Louisa May Alcott is the main reason that I fell in love with books and reading. Little Women, is still to this day, my favorite book. It was the first book that made me cry while reading. (And not the last!)
I remember reading Little Women several times when I was a child. Seeing this post has reminded me that I need to introduce my daughter to Little Women! That book is a classic that will span the generations in my family.
It’s so simple, what little girl didn’t read Little Women and imagine herself as Jo? Cried tears of heartbreak when Beth died? Was furious with Amy for marrying Laurie? It’s the book of every girls childhood.
Please count me in. Thank you.
Little Women was my favorite book as a girl and is still one of my favorites. I would be very interested in reading this book.
Growing up my mother read me many of Louisas’ books in the hammock in our yard. They’re some of my fondest summer memories.
I always felt that something was wrong with me when I read Little Women growing up and didn’t cry when Beth died. I was really glad when I found out in college about Ms. Alcott’s “other” more adult books. Sounds like “Summer” may be a good blend of both sides of Ms. Alcott.
I love Little Women and I took my two daughters to see the play not too long ago. I would love, love, love to read this book!! Thanks for the chance!
Louis May Alcott was one of the first authors I really fell in love with -as a child, I read primarily sci-fi and fantasy. I thought normal fiction was boring, since I was a normal person and nothing exciting had really happened to me; why would I read about other normal people? On a whim, I picked up “Little Women” and it was the book that really opened me up to reading anything I can get my hands on. I would be delighted to have a chance to read “The Lost Summer of Louisa May Alcott”
baileythebookworm at gmail dot com
Oh, I would love to win! Little Women is my “go-to” comfort book. I read it when I’m sick, when I’m snowed in, or when I want to settle into a story that takes me to an unfamiliar time but with familiar emotions. Now that I am thinking about it, I want to put down my current books and read Little Women for the 917th time!
I love Little Women. I have read it so many times. I would love to read this book too.
Louisa May Alcott’s father, Amos Bronson Alcott, founded a utopian community called Fruitlands which eventually failed.
I love Little Women and I love imaginings of people’s (peoples’?) happily ever afters – or that’s what I’m hoping…
I have been reading “Louisa May Alcott: The Woman Behind Little Women” this week – it’s a biography. It would be fun to tie that in with another Louisa May Alcott book.
I have not read much on Louisa May Alcott but it sounds intriguing that someone created a few months of her 23rd year.
Wow, Ok, I have a confession…I have never read Louisa May Alcott, but she’s a staple around Concord…so sad that I am admitting this in public…but that’s why I want to read this book because I know practically nothing about her or her writing. This might just be a great introduction for me.
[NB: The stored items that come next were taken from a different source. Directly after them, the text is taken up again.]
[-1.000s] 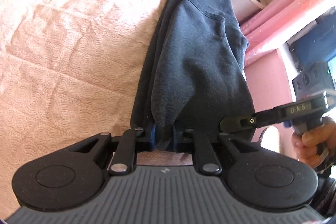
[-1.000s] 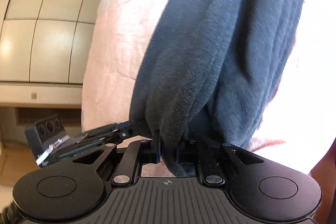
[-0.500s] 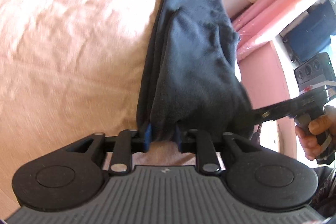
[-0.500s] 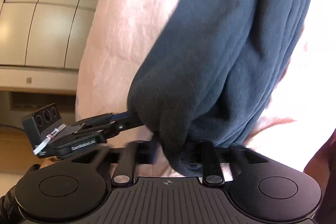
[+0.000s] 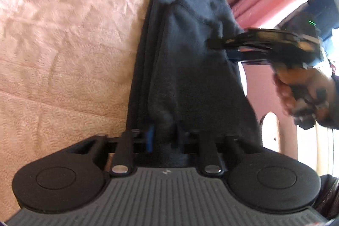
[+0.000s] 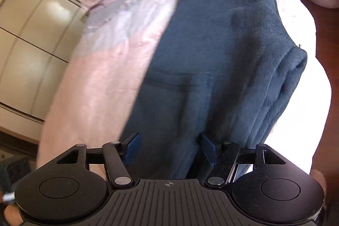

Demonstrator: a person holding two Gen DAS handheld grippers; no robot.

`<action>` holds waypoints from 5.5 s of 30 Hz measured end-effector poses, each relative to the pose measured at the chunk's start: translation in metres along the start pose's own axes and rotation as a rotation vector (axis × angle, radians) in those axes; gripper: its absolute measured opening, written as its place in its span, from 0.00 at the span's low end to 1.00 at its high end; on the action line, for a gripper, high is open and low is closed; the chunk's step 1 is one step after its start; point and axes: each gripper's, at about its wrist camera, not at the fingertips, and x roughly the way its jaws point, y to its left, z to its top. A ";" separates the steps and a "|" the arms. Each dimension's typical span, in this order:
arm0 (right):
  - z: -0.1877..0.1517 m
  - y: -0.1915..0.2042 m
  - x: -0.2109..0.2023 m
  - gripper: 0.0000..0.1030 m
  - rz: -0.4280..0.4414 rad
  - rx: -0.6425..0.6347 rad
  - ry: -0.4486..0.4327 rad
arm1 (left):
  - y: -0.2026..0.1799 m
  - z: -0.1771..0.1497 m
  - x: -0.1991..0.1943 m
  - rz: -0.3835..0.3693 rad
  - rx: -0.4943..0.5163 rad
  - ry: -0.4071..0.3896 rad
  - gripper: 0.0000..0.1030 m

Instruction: Fold clothes

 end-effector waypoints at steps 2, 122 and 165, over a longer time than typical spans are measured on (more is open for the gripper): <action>0.008 0.008 0.014 0.17 -0.008 -0.024 0.029 | -0.002 -0.005 -0.013 0.007 -0.018 -0.048 0.11; 0.307 0.026 -0.062 0.29 0.209 -0.811 0.325 | -0.153 0.441 0.129 0.079 1.040 0.243 0.23; 0.320 -0.123 -0.047 0.11 0.211 0.016 0.177 | -0.066 0.500 0.175 0.036 0.409 0.229 0.06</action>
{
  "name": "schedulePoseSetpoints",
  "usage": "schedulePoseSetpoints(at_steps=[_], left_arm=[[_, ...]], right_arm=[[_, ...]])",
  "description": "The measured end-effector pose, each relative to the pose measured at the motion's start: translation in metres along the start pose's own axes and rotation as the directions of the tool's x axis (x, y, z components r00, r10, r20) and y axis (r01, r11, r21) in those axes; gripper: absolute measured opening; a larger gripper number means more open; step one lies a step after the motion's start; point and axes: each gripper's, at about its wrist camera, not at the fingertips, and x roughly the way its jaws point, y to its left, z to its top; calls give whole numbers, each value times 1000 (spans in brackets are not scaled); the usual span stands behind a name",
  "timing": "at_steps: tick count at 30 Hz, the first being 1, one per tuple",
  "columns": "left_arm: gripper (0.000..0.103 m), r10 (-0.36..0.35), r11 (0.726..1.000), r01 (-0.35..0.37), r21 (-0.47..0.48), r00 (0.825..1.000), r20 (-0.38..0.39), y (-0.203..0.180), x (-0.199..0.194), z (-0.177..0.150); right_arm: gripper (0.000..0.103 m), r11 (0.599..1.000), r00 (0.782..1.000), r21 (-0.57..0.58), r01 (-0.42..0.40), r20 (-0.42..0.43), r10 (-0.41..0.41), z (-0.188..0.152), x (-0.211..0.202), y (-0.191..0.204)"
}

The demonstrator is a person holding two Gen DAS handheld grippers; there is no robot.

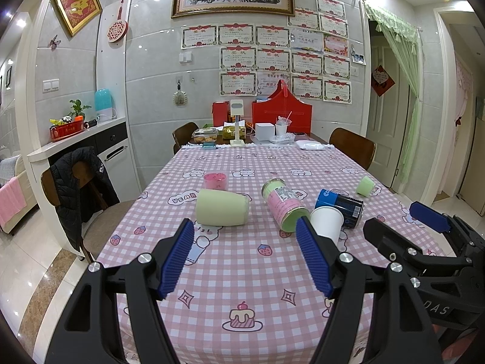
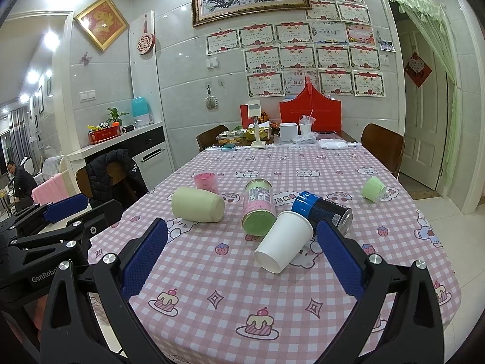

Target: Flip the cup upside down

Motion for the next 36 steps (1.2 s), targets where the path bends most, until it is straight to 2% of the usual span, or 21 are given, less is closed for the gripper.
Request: schedulePoseSetpoints(at_steps=[23, 36], left_arm=[[69, 4, 1000, -4, 1, 1000, -2, 9, -2, -5], [69, -11, 1000, 12, 10, 999, -47, -4, 17, -4]], right_arm=[[95, 1000, 1000, 4, -9, -5, 9, -2, 0, 2], [95, 999, 999, 33, 3, -44, -1, -5, 9, -9]])
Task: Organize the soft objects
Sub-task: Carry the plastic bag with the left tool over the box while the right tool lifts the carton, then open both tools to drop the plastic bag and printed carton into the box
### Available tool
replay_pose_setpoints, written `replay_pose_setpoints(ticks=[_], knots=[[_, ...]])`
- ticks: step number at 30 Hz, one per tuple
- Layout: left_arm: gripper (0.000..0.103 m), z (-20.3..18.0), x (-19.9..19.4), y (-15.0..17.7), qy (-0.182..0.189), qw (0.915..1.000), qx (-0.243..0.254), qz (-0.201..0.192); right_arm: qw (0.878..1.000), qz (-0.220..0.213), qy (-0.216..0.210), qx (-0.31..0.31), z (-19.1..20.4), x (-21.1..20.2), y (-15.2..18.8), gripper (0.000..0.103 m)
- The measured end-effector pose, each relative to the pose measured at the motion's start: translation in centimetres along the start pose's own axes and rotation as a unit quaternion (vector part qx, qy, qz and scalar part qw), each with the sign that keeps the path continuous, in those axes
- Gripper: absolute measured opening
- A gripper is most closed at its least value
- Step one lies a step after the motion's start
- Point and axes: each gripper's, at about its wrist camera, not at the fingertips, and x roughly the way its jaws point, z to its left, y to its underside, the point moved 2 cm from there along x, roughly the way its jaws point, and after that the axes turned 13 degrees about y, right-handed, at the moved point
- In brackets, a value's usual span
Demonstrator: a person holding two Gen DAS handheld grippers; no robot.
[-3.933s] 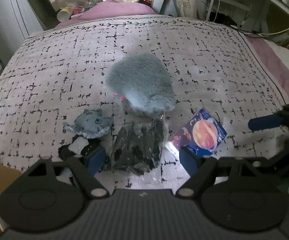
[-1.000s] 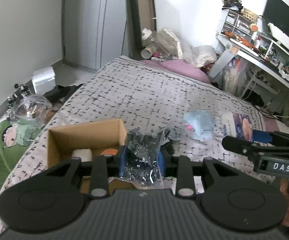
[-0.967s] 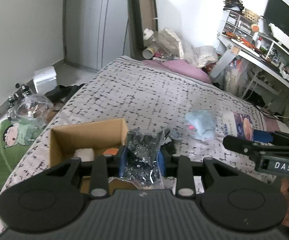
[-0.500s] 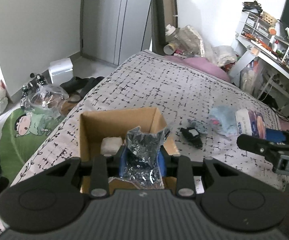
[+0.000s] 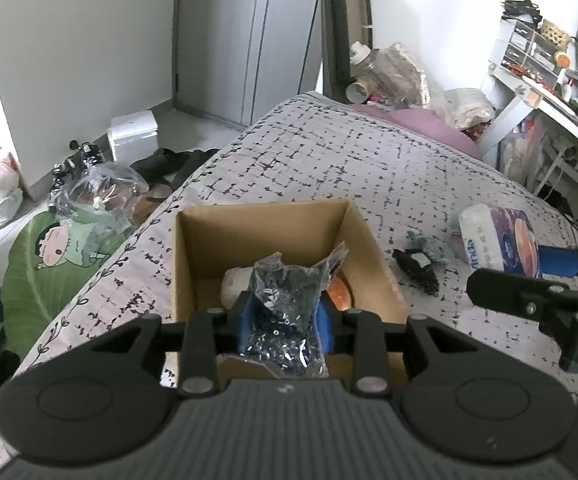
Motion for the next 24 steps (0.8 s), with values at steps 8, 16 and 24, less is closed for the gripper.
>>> replay_pose_setpoints(ticks=[8,16,24], knots=[[0.033,1.0,0.6,0.0,-0.001,0.9999,-0.01,-0.004,1.0,0.012,-0.009,-0.007,1.4,1.0,0.4,0.072],[0.045,0.9,-0.7,-0.3,0.001,1.0,-0.007,-0.003,1.0,0.022,-0.016,-0.004,1.9,1.7,0.5,0.073],[0.063,1.2,-3.3,-0.6,-0.024,0.9997,-0.003,-0.007,0.999,0.032,-0.031,0.0,3.1,2.5,0.7,0.072]])
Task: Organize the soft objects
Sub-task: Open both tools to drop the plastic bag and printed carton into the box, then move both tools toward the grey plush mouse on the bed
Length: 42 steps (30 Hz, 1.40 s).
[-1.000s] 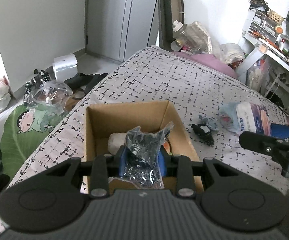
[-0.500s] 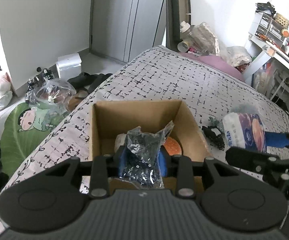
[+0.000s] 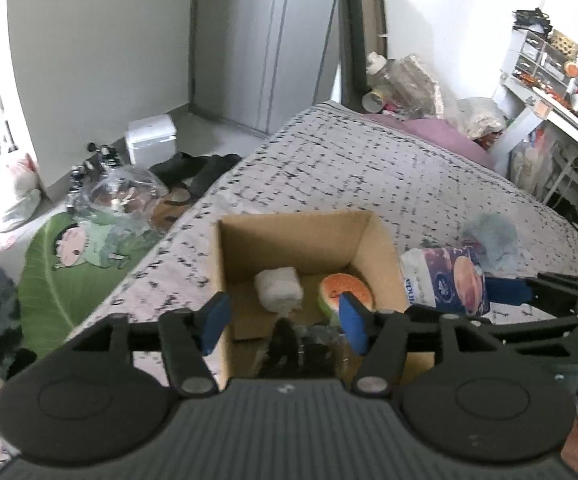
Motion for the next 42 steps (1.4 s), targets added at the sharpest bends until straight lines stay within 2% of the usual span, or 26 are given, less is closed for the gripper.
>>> replay_pose_setpoints(ticks=[6,9,11,13,15,20,26,30,42], knots=[[0.075,1.8,-1.7,0.0,-0.013,0.9997,-0.018,0.005,1.0,0.0,-0.008,0.003,1.2,0.6,-0.5,0.073],[0.076,2.6,-2.2,0.1,-0.019,0.9991,-0.036,0.012,1.0,0.0,-0.017,0.004,1.6,0.9,-0.7,0.074],[0.077,2.8,-2.5,0.2,-0.02,0.9989,-0.042,0.008,1.0,0.002,-0.022,0.005,1.7,1.0,-0.8,0.077],[0.079,2.9,-2.8,0.3,-0.021,0.9987,-0.046,0.008,1.0,0.0,-0.025,0.012,1.5,0.9,-0.8,0.088],[0.081,2.7,-3.0,0.4,-0.02,0.9987,-0.045,0.01,0.999,-0.005,-0.027,0.02,1.2,0.6,-0.7,0.093],[0.088,2.2,-3.0,0.3,-0.02,0.9984,-0.05,0.016,0.999,0.001,-0.025,0.036,-0.4,-0.1,-0.3,0.094],[0.1,1.3,-3.1,0.3,-0.014,0.9983,-0.055,0.014,0.999,-0.001,-0.027,0.044,-2.7,-1.5,0.2,0.1],[0.103,0.0,-3.3,0.1,-0.014,0.9988,-0.047,0.005,0.999,-0.005,-0.022,0.048,-4.2,-2.3,0.3,0.103],[0.103,-2.8,-2.7,-0.8,-0.006,0.9988,-0.049,0.0,0.999,-0.009,-0.021,0.044,-7.9,-4.2,0.2,0.103]])
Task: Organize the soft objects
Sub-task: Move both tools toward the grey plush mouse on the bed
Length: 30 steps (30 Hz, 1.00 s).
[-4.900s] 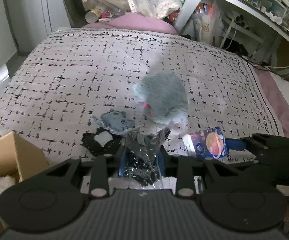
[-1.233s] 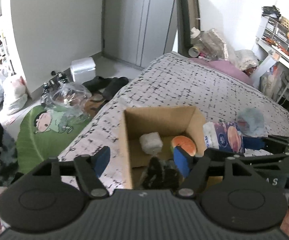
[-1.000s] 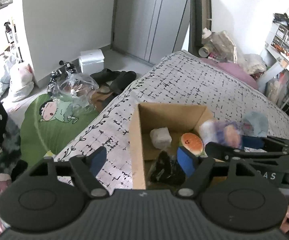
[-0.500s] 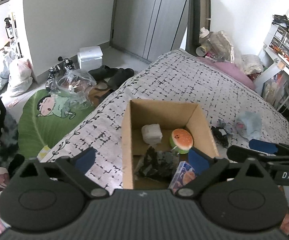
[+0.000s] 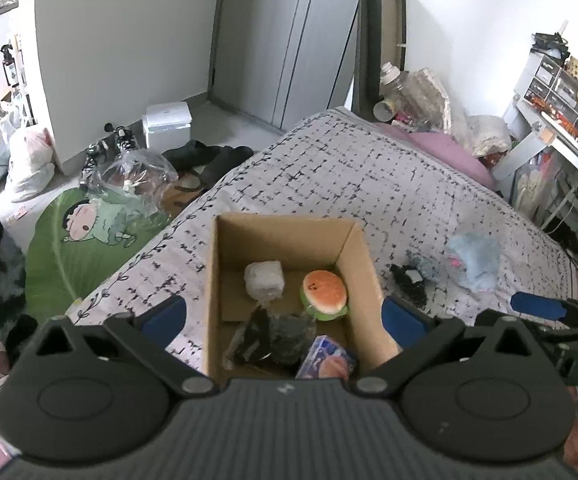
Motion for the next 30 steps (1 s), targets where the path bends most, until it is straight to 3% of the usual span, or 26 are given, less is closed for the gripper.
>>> replay_pose_setpoints(ticks=[14,26,30], knots=[[0.103,-3.9,1.8,-0.1,0.005,0.9997,0.021,0.007,0.998,0.007,0.03,0.049,-6.6,-1.1,0.2,0.103],[0.103,-7.7,4.4,-1.0,0.026,0.9984,0.045,0.024,0.994,-0.02,0.073,0.081,-10.9,-1.3,0.5,0.102],[0.103,-9.1,5.3,-1.6,0.038,0.9973,0.058,0.021,0.993,-0.026,0.086,0.077,-11.6,-1.5,0.3,0.093]])
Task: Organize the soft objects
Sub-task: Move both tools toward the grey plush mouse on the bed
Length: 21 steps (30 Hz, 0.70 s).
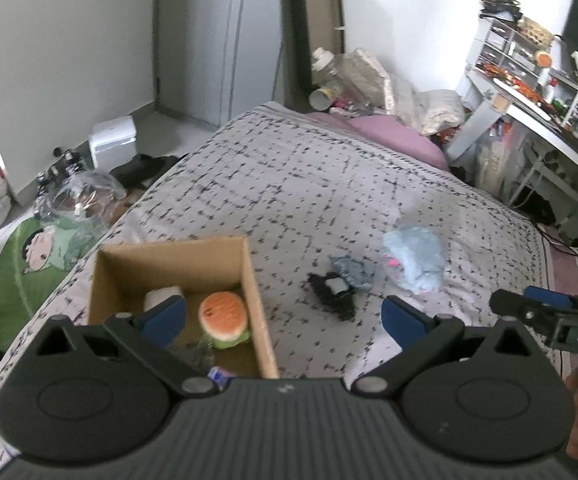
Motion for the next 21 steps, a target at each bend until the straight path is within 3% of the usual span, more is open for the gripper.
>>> replay_pose_setpoints(ticks=[11,14,18,21], knots=[[0.103,-2.8,3.3,-1.5,0.019,0.9994,0.028,0.008,1.0,-0.009,-0.004,0.013,-1.9,1.1,-0.6,0.071],[0.103,-3.3,4.0,-1.7,0.019,0.9993,0.031,0.009,1.0,-0.006,-0.003,0.018,-2.6,1.7,-0.7,0.063],[0.102,-3.7,5.3,-2.2,0.024,0.9992,0.029,0.012,1.0,0.004,-0.005,0.029,-3.6,2.9,-1.0,0.045],[0.102,-4.3,6.2,-2.5,0.022,0.9989,0.037,0.018,0.999,0.008,-0.005,0.035,-4.2,3.6,-1.2,0.039]])
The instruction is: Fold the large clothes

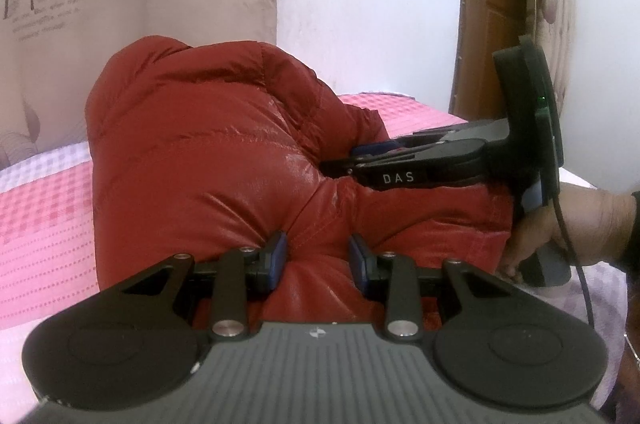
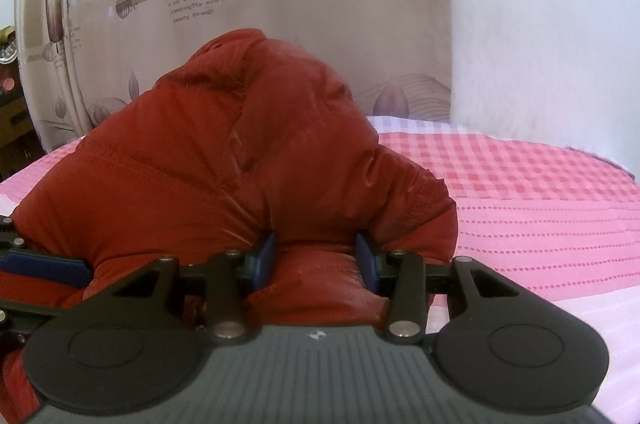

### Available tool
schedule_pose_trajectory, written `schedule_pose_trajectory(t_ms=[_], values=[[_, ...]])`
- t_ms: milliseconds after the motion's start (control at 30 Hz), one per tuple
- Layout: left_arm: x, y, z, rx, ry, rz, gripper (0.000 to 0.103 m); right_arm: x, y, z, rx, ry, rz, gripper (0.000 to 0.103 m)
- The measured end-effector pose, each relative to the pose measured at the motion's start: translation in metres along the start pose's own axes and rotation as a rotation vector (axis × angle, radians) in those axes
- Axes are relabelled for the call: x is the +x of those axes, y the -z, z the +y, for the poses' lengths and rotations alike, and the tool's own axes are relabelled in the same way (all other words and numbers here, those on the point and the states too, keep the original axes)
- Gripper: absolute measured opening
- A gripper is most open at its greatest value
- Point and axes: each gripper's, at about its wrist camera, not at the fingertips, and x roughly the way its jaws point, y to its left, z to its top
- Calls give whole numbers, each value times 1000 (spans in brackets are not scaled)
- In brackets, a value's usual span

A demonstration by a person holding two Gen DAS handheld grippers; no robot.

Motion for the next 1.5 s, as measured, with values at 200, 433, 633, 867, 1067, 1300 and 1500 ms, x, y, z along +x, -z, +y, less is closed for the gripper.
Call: schedule_pose_trajectory(t_ms=[200, 433, 633, 867, 1067, 1300, 1500], values=[[1, 0, -1, 9, 0, -2, 38, 0, 1, 2, -7, 10, -12, 41], [2, 1, 0, 14, 3, -4, 38, 1, 1, 4, -17, 21, -8, 41], [2, 7, 4, -5, 18, -19, 38, 1, 1, 5, -25, 23, -9, 41], [4, 14, 9, -13, 41, -37, 37, 0, 1, -5, 15, -17, -15, 42], [4, 11, 10, 5, 47, -28, 37, -27, -6, -17, 87, -52, -60, 44], [3, 9, 13, 4, 61, -28, 37, -102, 2, 13, -16, -94, -139, 44], [-1, 11, 19, -20, 96, -43, 40, -99, 48, 41, -169, -27, 38, 42]])
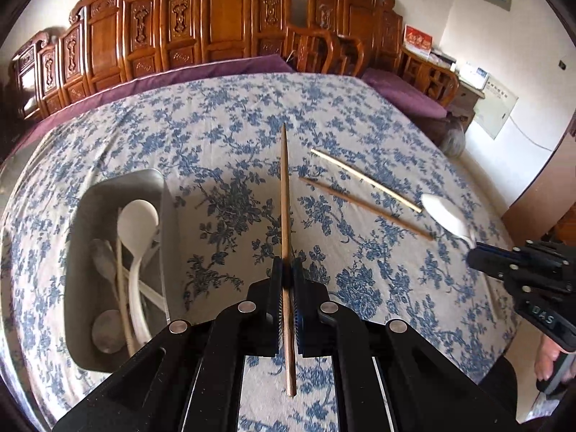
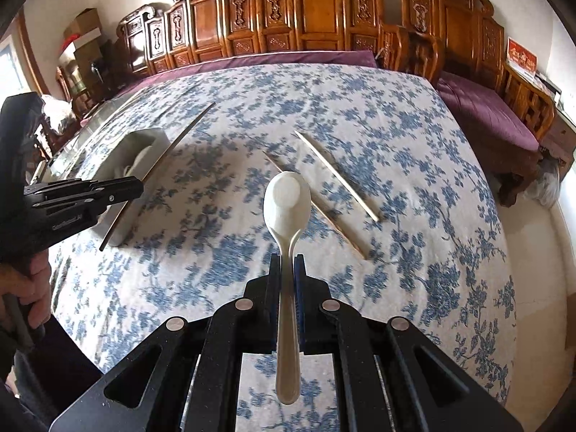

I’ll post this giveaway in my sidebar.
I’m very eager to read Kelly’s book. I still remember visiting the Alcott’s house in Concord, including the tiny desk on which Louisa wrote “Little Women”. And Nathaniel Hawthorne’s house is right next door.
I’ve heard about this one. It makes me think because I don’t see what the big deal is. I mean, I write romance novels and I’ve never been in love, same as her. or supposedly. I’m curious.
haleymathiot@yahoo.com
I found out that as an adult, Alcott was an abolitionist and a feminist. In 1847, the family housed a fugitive slave for one week
I can’t wait to read this book! Louisa May Alcott was second of four daughters, just like Jo in Little Women. Also, many of the Transcendentalists like Thoreau and Emerson were her teachers and family friends.
I loved the book Little women – although I didn’t know much about the author until now – and my interest is peaked! Thanks for the chance!
Besides Little Women for which she is best known, she wrote tons of other books and short stories, like Roses and Forget-Me-Nots
lkish77123 at gmail dot com
I need to re-read Little Women. Been so many yrs ago that I read. I do remember it made an impression on me and I realized you can be nice and popular at the same time. I would love to win this book.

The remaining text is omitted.